Movie Name: The Premature Burial
Release Date(s): March 7, 1962
MPAA Rating: Not Rated
Guy Carrell (Ray Milland) is haunted by the fear that he will be buried alive. Believing that it happened to his father, Guy sees it happening all around him. Despite his wife Emily (Hazel Court), his friend Miles Archer (Richard Ney), and his sister Kate (Heather Angel) trying to convince him that it will not happen, Guy begins to go to extreme lengths to make sure it will not occur…but the harder Guy tries, the closer death seems!
Directed by Roger Corman, The Premature Burial is based on Edgar Allan Poe’s short story “The Premature Burial” from 1844. The film is the third entry of what is known as Corman’s Poe films and follows The Pit and the Pendulum in 1961. The film was generally well received.
Roger Corman made a name for himself for his cheap, money making movies but a lot of his Poe movies are better looking than some of his other efforts. Unlike many of his other pictures in the series which starred Vincent Price, Corman used Ray Milland and tried to produce the film alone…until American International Pictures claimed he was under contract and enveloped The Premature Burial for their studio.
The problem with The Premature Burial is that there isn’t a lot to work with. Poe’s story was rather short and the scrip had to be expanded for a feature length film. The first part of the film with Milland’s fear and attempts to avoid a premature burial rather work, but by the end of the film, the movie goes in a different direction that feels forced…with a twist that doesn’t seem very legitimate in the last few minutes of the film.
Ray Milland is an Oscar winner who seemed to be destroyed by it later in his career. He went from starring in movies like The Lost Weekend to Frogs and The Thing with Two Heads in the ’70s. Here is part of his descent, but he tries. Milland doesn’t feel like he’s giving up here, but Vincent Price might have made a better lead (he was under contract to AIP which it turned out didn’t matter). The movie is built for Milland and his madness, so the rest of the cast are essentially fillers for Milland’s occasionally over-the-top performance.

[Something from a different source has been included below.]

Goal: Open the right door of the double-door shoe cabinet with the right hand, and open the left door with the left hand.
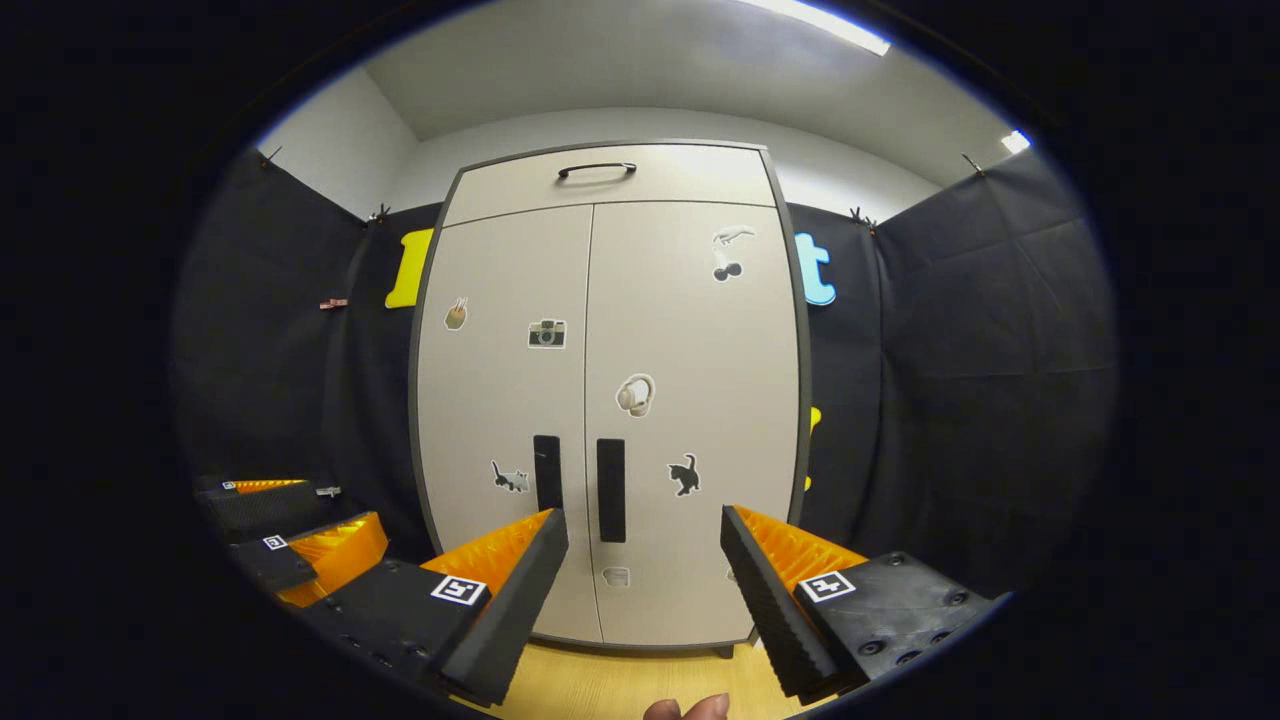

Visually, the movie also is pretty slick. There are some fantasy and dream sequences involving Milland’s fears and those are well done. The movie actually could have done more to bring the horror of the claustrophobia, but it is handled decently at times.
The Premature Burial has some creep factor tied to it, but it isn’t as horrific as some of the other movies in the Poe series. I like the movie in general though I feel that the ending doesn’t work well (though I can’t think of a satisfying ending regardless). Corman followed The Premature Burial with Tales of Terror also released in 1962.